• **Work to complete**: Output the records that follow exactly as they are written.

• **Data extract**:
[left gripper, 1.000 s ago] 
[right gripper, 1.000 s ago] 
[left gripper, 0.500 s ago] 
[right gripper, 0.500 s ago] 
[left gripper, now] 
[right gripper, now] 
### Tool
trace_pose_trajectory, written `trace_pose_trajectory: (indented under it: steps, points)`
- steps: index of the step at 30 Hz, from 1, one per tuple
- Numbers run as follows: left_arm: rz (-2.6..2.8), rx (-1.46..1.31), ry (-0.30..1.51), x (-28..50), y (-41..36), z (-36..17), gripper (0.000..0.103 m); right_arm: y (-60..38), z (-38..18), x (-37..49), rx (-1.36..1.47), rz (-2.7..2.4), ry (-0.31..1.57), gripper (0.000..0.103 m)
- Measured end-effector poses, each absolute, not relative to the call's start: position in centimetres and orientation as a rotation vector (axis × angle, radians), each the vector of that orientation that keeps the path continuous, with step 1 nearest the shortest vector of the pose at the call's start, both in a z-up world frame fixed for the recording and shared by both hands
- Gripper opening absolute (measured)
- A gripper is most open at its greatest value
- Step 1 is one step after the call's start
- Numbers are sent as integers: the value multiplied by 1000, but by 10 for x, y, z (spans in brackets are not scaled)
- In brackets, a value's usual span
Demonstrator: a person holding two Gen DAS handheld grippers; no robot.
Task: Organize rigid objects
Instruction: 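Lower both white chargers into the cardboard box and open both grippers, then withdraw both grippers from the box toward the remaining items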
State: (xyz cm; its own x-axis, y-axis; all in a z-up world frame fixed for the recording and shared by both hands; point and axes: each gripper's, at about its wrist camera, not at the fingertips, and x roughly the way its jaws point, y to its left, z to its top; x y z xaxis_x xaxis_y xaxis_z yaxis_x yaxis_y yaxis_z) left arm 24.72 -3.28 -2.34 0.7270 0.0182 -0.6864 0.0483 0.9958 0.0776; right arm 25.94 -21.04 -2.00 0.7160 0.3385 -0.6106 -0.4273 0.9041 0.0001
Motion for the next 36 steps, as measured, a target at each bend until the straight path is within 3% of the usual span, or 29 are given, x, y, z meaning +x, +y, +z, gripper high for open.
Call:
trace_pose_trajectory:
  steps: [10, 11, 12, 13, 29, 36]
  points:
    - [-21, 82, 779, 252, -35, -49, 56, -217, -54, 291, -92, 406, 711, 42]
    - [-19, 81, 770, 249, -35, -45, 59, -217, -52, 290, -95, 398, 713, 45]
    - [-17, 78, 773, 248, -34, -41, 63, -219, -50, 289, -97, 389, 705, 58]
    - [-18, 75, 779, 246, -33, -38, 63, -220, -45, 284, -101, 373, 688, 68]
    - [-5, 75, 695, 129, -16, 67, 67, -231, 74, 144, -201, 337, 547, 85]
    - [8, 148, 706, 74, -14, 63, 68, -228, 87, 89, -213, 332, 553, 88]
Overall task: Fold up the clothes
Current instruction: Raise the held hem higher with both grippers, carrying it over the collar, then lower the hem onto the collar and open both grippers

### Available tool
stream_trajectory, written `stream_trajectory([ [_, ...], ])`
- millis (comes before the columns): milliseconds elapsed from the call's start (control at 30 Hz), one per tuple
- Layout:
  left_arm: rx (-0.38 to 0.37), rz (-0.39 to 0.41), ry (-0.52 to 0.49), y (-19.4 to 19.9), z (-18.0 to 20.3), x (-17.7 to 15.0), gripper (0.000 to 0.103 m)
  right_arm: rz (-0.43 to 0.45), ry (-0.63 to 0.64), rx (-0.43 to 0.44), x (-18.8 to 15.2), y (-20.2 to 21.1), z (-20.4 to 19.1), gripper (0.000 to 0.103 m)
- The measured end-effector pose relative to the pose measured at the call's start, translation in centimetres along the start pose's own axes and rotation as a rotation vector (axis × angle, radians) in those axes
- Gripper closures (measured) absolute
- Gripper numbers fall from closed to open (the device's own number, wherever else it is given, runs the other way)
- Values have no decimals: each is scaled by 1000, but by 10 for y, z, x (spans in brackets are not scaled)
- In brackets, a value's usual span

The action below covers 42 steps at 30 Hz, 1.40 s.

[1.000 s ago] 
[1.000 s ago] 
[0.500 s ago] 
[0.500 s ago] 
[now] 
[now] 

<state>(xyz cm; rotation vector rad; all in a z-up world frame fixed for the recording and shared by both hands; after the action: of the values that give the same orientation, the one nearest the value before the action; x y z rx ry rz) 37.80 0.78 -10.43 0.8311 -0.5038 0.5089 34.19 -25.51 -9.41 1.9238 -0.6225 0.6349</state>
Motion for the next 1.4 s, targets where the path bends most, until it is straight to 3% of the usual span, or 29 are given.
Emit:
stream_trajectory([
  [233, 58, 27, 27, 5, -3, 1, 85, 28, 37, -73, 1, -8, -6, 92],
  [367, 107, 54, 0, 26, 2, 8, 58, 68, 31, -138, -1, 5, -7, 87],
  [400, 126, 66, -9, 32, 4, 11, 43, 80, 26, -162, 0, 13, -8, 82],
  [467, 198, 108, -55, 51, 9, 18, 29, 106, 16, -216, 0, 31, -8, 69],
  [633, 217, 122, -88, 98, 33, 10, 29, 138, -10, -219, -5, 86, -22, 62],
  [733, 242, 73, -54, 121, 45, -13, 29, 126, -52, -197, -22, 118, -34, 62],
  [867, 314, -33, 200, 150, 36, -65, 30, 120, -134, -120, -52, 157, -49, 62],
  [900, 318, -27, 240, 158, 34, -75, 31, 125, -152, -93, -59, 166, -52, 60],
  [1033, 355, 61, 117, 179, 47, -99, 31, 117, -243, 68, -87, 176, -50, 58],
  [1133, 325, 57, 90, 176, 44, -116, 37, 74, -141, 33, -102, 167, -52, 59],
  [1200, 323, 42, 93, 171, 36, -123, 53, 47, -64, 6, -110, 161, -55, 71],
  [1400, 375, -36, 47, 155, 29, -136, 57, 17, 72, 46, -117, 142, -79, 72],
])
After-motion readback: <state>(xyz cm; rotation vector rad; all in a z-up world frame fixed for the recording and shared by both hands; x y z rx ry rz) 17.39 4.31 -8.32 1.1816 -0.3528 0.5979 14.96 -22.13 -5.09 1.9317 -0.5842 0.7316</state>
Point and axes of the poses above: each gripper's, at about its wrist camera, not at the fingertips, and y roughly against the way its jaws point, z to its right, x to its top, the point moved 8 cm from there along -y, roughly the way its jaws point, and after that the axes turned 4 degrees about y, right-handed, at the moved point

• **Answer area**:
[left gripper, 1.000 s ago] 
[right gripper, 1.000 s ago] 
[left gripper, 0.500 s ago] 
[right gripper, 0.500 s ago] 
[left gripper, now] 
[right gripper, now] 
### Tool
trace_pose_trajectory, written `trace_pose_trajectory: (indented under it: steps, points)`
- steps: index of the step at 30 Hz, from 1, one per tuple
- Numbers run as follows: left_arm: rz (-2.6..2.8), rx (-1.46..1.31), ry (-0.30..1.51), x (-28..50), y (-41..36), z (-36..17), gripper (0.000..0.103 m); right_arm: y (-60..38), z (-38..18), x (-37..49), rx (-1.36..1.47), rz (-2.7..2.4), ry (-0.31..1.57), gripper (0.000..0.103 m)
- Measured end-effector poses, each absolute, not relative to the call's start: position in centimetres and orientation as a rotation vector (axis × angle, radians), each the vector of that orientation that keeps the path continuous, with step 1 nearest the shortest vector of the pose at the call's start, both in a z-up world frame fixed for the recording and shared by both hands
- Gripper opening absolute (measured)
- A gripper is most open at its greatest value
- Step 1 is one step after the call's start
- Numbers are sent as integers: the value multiplied by 1000, but by 10 for x, y, z (spans in brackets are not scaled)
- In brackets, a value's usual span
Demonstrator: a person holding two Gen DAS handheld grippers; no robot.
Task: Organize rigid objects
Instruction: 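Lower both white chargers into the cardboard box and open both grippers, then withdraw both grippers from the box toward the remaining items
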State: (xyz cm; its own x-axis, y-axis; all in a z-up world frame fixed for the recording and shared by both hands; point and axes: each gripper's, at about its wrist camera, not at the fingertips, and x roughly the way its jaws point, y to its left, z to its top; x y z xaxis_x xaxis_y xaxis_z yaxis_x yaxis_y yaxis_z) left arm 24.72 -3.28 -2.34 0.7270 0.0182 -0.6864 0.0483 0.9958 0.0776; right arm 25.94 -21.04 -2.00 0.7160 0.3385 -0.6106 -0.4273 0.9041 0.0001
Motion for the next 36 steps, as measured, a target at each bend until the straight path is within 3% of the usual span, or 29 are given, x, y, z meaning +x, +y, +z, gripper high for open.
Call:
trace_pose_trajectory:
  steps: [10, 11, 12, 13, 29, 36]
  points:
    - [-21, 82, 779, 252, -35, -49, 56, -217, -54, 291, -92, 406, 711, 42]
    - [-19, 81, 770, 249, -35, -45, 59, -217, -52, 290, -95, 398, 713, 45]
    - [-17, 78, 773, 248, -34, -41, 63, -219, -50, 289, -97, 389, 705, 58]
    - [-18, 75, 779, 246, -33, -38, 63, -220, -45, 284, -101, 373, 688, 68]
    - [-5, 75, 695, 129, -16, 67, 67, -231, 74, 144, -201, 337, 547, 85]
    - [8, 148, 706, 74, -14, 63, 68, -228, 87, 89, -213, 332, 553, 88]
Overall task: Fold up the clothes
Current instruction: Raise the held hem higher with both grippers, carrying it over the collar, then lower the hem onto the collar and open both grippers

### Available tool
stream_trajectory, written `stream_trajectory([ [_, ...], ])`
- millis (comes before the columns): milliseconds elapsed from the call's start (control at 30 Hz), one per tuple
- Layout:
  left_arm: rx (-0.38 to 0.37), rz (-0.39 to 0.41), ry (-0.52 to 0.49), y (-19.4 to 19.9), z (-18.0 to 20.3), x (-17.7 to 15.0), gripper (0.000 to 0.103 m)
  right_arm: rz (-0.43 to 0.45), ry (-0.63 to 0.64), rx (-0.43 to 0.44), x (-18.8 to 15.2), y (-20.2 to 21.1), z (-20.4 to 19.1), gripper (0.000 to 0.103 m)
- The measured end-effector pose relative to the pose measured at the call's start, translation in centimetres along the start pose's own axes and rotation as a rotation vector (axis × angle, radians) in those axes
- Gripper closures (measured) absolute
- Gripper numbers fall from closed to open (the device's own number, wherever else it is given, runs the other way)
- Values have no decimals: each is scaled by 1000, but by 10 for y, z, x (spans in brackets are not scaled)
- In brackets, a value's usual span

The action below covers 42 steps at 30 Hz, 1.40 s.

[1.000 s ago] 
[1.000 s ago] 
[0.500 s ago] 
[0.500 s ago] 
[now] 
[now] 

<state>(xyz cm; rotation vector rad; all in a z-up world frame fixed for the recording and shared by both hands; after the action: of the values that give the same orientation, the one nearest the value before the action; x y z rx ry rz) 37.80 0.78 -10.43 0.8311 -0.5038 0.5089 34.19 -25.51 -9.41 1.9238 -0.6225 0.6349</state>
Motion for the next 1.4 s, targets where the path bends most, until it is straight to 3% of the usual span, or 29 are given.
Emit:
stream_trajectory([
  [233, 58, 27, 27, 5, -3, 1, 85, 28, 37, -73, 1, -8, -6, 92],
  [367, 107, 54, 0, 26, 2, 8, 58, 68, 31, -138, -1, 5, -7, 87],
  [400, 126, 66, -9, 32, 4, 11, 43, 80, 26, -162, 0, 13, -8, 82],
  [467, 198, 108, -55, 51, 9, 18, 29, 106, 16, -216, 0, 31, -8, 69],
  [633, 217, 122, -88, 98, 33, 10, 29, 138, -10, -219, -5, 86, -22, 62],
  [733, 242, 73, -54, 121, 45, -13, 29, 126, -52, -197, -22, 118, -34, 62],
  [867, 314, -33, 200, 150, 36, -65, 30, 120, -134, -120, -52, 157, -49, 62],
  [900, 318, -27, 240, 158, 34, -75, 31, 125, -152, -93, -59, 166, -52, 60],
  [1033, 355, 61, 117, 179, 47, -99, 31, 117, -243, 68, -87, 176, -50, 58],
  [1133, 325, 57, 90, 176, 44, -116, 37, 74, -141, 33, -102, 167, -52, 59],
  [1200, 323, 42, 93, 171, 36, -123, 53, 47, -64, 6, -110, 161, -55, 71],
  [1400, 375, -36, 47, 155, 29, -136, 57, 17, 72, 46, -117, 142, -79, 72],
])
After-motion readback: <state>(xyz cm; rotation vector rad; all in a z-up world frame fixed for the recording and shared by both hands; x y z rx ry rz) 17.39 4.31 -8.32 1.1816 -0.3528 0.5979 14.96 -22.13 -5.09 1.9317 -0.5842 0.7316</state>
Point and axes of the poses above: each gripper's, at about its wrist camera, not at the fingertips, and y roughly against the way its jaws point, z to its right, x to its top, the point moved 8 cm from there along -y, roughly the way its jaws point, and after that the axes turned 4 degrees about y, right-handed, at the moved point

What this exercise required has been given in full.